## INFORMATION PROVIDED

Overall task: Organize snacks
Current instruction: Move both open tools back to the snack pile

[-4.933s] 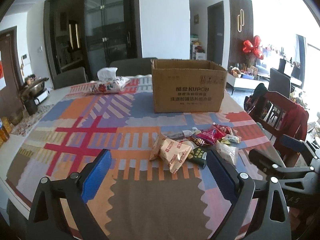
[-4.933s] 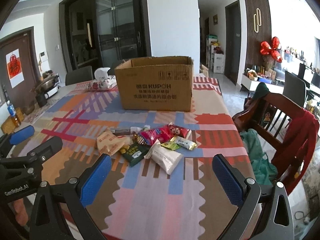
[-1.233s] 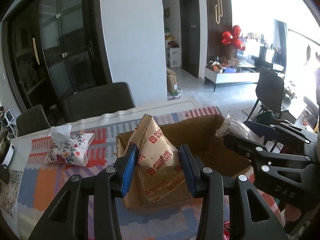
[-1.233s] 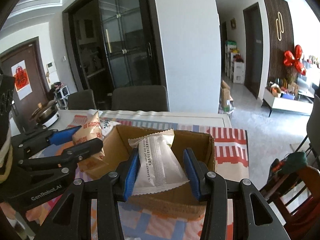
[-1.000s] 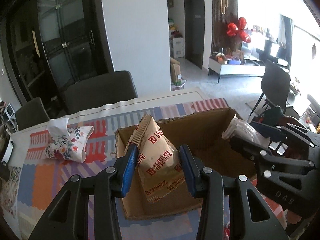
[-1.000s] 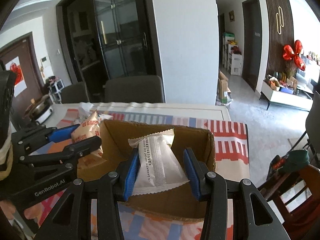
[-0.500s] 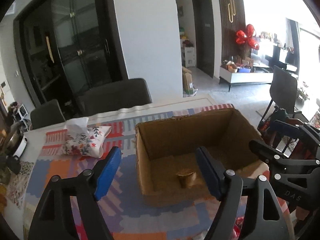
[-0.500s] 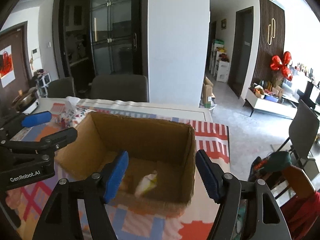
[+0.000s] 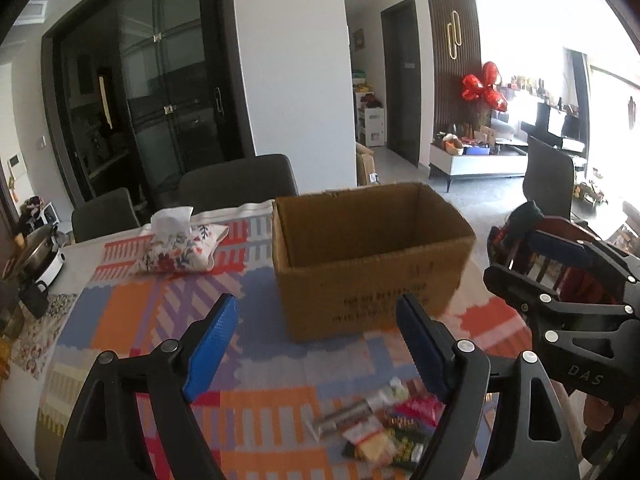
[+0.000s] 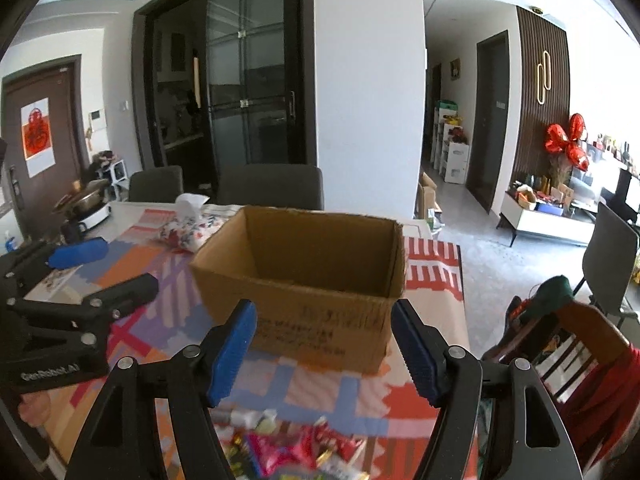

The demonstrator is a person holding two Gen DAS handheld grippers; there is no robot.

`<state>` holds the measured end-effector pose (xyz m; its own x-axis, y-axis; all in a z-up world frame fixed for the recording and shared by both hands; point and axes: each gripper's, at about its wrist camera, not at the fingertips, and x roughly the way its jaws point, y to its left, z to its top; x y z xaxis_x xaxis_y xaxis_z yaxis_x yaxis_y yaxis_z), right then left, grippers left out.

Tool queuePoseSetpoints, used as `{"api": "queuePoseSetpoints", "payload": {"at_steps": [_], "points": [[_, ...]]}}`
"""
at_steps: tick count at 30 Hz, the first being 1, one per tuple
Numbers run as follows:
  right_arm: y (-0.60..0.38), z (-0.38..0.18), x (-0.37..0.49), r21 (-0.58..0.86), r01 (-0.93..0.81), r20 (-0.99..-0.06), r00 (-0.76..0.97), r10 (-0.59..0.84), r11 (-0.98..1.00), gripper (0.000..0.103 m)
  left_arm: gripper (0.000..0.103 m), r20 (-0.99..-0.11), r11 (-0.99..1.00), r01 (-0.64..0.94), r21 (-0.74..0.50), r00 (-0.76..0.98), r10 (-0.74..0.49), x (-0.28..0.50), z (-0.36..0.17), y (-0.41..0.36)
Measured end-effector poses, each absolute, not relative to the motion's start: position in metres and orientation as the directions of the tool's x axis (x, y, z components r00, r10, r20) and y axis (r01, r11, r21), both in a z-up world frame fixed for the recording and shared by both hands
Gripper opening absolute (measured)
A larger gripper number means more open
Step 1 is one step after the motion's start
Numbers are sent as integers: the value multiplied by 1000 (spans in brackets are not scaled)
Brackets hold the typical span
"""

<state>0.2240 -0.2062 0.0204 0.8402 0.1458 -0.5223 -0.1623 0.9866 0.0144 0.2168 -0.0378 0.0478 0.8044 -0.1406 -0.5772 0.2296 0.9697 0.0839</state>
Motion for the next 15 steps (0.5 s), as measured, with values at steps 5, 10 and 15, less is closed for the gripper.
{"api": "queuePoseSetpoints", "payload": {"at_steps": [5, 10, 15], "points": [[-203, 11, 195, 1, -174, -525, 838, 149, 985, 70, 81, -583, 964, 250, 92, 798, -151, 192, 39, -40], [-204, -4, 173, -11, -182, -547, 824, 146, 983, 70, 81, -597, 953, 283, 104, 784, -168, 172, 26, -43], [-205, -24, 159, 7, -191, -585, 795, 159, 981, 70, 81, -626, 945, 308, 107, 759, -177, 161, 5, -45]]}}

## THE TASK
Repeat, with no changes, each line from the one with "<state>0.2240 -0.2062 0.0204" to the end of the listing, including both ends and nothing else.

## RESULT FOR THIS TASK
<state>0.2240 -0.2062 0.0204 0.8402 0.1458 -0.5223 -0.1623 0.9866 0.0144 0.2168 -0.0378 0.0478 0.8044 -0.1406 -0.5772 0.2296 0.9697 0.0839</state>
Motion for the next 15 steps (0.5 s), as measured, with values at steps 5, 10 and 15, less is closed for the gripper.
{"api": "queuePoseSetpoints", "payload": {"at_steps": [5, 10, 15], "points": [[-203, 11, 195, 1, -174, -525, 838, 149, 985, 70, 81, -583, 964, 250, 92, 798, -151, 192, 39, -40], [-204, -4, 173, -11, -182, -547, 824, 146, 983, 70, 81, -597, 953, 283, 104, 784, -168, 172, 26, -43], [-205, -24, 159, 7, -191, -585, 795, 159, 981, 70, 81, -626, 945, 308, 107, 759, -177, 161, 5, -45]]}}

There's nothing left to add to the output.